Aim of the task →
Output all of the records exactly as written.

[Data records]

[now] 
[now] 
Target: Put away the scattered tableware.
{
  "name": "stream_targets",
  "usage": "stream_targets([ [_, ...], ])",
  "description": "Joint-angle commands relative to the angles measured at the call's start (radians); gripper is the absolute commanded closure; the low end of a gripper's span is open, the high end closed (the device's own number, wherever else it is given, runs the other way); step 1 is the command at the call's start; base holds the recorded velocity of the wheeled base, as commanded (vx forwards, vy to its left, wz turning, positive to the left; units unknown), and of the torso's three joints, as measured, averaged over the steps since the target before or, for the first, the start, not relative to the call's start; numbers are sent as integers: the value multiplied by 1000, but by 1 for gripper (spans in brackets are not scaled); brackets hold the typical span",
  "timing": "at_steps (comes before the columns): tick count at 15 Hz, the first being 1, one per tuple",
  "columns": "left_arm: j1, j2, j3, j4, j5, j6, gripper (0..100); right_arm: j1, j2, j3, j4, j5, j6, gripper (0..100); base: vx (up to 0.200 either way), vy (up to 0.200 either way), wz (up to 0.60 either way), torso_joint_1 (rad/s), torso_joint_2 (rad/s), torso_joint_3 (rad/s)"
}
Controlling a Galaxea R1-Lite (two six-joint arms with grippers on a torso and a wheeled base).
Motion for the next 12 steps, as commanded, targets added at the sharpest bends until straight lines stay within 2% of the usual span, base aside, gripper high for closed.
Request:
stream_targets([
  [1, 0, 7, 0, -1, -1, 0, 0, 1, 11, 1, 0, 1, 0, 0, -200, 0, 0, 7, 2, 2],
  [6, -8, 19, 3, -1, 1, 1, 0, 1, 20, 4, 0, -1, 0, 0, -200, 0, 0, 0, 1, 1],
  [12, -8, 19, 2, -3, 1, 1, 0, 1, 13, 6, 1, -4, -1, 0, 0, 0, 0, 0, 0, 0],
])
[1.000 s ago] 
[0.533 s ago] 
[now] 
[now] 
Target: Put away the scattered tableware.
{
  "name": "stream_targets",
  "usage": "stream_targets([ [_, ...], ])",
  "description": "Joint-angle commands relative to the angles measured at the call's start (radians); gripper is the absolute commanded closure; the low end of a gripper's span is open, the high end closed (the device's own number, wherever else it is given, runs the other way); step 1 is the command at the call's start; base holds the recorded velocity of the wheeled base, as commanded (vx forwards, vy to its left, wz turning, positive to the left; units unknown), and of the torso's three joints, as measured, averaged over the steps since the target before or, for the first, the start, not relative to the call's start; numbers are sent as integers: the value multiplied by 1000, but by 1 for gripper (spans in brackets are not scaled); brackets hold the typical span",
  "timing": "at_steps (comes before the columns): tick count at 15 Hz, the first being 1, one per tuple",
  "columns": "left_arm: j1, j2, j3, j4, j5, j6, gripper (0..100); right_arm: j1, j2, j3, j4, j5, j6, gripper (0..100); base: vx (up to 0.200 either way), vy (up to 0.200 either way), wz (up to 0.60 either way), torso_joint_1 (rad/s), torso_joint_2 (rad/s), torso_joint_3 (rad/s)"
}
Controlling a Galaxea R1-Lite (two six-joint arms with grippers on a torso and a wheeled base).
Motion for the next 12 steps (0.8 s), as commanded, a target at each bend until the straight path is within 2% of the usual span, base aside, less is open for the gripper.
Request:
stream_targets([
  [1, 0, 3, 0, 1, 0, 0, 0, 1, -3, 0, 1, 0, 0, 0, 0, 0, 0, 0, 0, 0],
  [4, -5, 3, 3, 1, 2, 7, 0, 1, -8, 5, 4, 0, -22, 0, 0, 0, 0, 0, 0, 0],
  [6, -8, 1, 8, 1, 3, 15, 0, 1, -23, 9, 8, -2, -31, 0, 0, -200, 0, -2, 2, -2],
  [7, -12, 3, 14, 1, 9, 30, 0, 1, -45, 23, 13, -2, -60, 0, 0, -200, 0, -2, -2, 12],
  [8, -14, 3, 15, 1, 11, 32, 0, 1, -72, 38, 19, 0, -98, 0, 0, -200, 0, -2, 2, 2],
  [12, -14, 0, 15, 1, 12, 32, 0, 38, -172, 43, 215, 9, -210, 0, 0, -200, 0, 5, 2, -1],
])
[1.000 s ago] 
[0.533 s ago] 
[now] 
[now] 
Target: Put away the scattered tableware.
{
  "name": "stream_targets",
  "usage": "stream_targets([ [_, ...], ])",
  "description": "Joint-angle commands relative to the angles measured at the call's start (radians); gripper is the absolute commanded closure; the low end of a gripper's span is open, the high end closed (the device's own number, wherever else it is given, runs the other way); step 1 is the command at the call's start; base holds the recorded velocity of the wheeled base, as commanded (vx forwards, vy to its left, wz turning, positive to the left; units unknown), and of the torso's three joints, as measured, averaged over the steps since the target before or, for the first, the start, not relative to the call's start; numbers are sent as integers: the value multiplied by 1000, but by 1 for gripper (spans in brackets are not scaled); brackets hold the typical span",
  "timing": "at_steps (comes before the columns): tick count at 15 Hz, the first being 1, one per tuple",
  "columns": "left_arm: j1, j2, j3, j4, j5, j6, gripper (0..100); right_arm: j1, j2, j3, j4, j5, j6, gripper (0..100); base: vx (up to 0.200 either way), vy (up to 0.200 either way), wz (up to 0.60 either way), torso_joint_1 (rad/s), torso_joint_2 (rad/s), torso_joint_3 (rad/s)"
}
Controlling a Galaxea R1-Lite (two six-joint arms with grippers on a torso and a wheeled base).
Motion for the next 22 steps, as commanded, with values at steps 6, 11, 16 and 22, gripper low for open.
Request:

Answer to this problem →
[now] 
[now] 
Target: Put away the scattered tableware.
{
  "name": "stream_targets",
  "usage": "stream_targets([ [_, ...], ])",
  "description": "Joint-angle commands relative to the angles measured at the call's start (radians); gripper is the absolute commanded closure; the low end of a gripper's span is open, the high end closed (the device's own number, wherever else it is given, runs the other way); step 1 is the command at the call's start; base holds the recorded velocity of the wheeled base, as commanded (vx forwards, vy to its left, wz turning, positive to the left; units unknown), and of the torso's three joints, as measured, averaged over the steps since the target before or, for the first, the start, not relative to the call's start; numbers are sent as integers: the value multiplied by 1000, but by 1 for gripper (spans in brackets are not scaled); brackets hold the typical span",
  "timing": "at_steps (comes before the columns): tick count at 15 Hz, the first being 1, one per tuple",
  "columns": "left_arm: j1, j2, j3, j4, j5, j6, gripper (0..100); right_arm: j1, j2, j3, j4, j5, j6, gripper (0..100); base: vx (up to 0.200 either way), vy (up to 0.200 either way), wz (up to 0.60 either way), torso_joint_1 (rad/s), torso_joint_2 (rad/s), torso_joint_3 (rad/s)"
}
Controlling a Galaxea R1-Lite (two six-joint arms with grippers on a torso and a wheeled base).
Motion for the next 12 steps, as commanded, targets added at the sharpest bends until straight lines stay within 2% of the usual span, base aside, gripper high for closed.
Request:
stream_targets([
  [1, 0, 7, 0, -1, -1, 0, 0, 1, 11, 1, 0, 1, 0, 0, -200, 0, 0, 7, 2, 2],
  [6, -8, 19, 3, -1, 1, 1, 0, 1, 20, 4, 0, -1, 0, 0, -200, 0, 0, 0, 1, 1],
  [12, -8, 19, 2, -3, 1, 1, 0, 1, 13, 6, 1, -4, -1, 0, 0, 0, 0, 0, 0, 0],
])
[1.000 s ago] 
[0.533 s ago] 
[now] 
[now] 
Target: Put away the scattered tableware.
{
  "name": "stream_targets",
  "usage": "stream_targets([ [_, ...], ])",
  "description": "Joint-angle commands relative to the angles measured at the call's start (radians); gripper is the absolute commanded closure; the low end of a gripper's span is open, the high end closed (the device's own number, wherever else it is given, runs the other way); step 1 is the command at the call's start; base holds the recorded velocity of the wheeled base, as commanded (vx forwards, vy to its left, wz turning, positive to the left; units unknown), and of the torso's three joints, as measured, averaged over the steps since the target before or, for the first, the start, not relative to the call's start; numbers are sent as integers: the value multiplied by 1000, but by 1 for gripper (spans in brackets are not scaled); brackets hold the typical span",
  "timing": "at_steps (comes before the columns): tick count at 15 Hz, the first being 1, one per tuple",
  "columns": "left_arm: j1, j2, j3, j4, j5, j6, gripper (0..100); right_arm: j1, j2, j3, j4, j5, j6, gripper (0..100); base: vx (up to 0.200 either way), vy (up to 0.200 either way), wz (up to 0.60 either way), torso_joint_1 (rad/s), torso_joint_2 (rad/s), torso_joint_3 (rad/s)"
}
Controlling a Galaxea R1-Lite (two six-joint arms with grippers on a torso and a wheeled base).
Motion for the next 12 steps (0.8 s), as commanded, a target at each bend until the straight path is within 2% of the usual span, base aside, less is open for the gripper.
Request:
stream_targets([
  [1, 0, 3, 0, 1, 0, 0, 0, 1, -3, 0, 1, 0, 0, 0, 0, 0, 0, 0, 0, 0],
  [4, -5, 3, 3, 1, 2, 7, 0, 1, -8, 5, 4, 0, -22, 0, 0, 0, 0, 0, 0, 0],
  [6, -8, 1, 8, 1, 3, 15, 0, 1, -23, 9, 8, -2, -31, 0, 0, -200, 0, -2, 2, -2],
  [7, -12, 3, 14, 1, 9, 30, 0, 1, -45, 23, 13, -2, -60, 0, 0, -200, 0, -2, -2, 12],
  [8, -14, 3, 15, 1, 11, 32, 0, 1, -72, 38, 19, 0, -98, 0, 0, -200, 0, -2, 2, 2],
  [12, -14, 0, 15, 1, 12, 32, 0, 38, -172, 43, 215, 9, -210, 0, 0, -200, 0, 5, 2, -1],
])
[1.000 s ago] 
[0.533 s ago] 
[now] 
[now] 
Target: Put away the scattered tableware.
{
  "name": "stream_targets",
  "usage": "stream_targets([ [_, ...], ])",
  "description": "Joint-angle commands relative to the angles measured at the call's start (radians); gripper is the absolute commanded closure; the low end of a gripper's span is open, the high end closed (the device's own number, wherever else it is given, runs the other way); step 1 is the command at the call's start; base holds the recorded velocity of the wheeled base, as commanded (vx forwards, vy to its left, wz turning, positive to the left; units unknown), and of the torso's three joints, as measured, averaged over the steps since the target before or, for the first, the start, not relative to the call's start; numbers are sent as integers: the value multiplied by 1000, but by 1 for gripper (spans in brackets are not scaled); brackets hold the typical span",
  "timing": "at_steps (comes before the columns): tick count at 15 Hz, the first being 1, one per tuple",
  "columns": "left_arm: j1, j2, j3, j4, j5, j6, gripper (0..100); right_arm: j1, j2, j3, j4, j5, j6, gripper (0..100); base: vx (up to 0.200 either way), vy (up to 0.200 either way), wz (up to 0.60 either way), torso_joint_1 (rad/s), torso_joint_2 (rad/s), torso_joint_3 (rad/s)"
}
Controlling a Galaxea R1-Lite (two six-joint arms with grippers on a torso and a wheeled base).
Motion for the next 22 steps, as commanded, with values at steps 6, 11, 16 and 22, gripper low for open.
Request:

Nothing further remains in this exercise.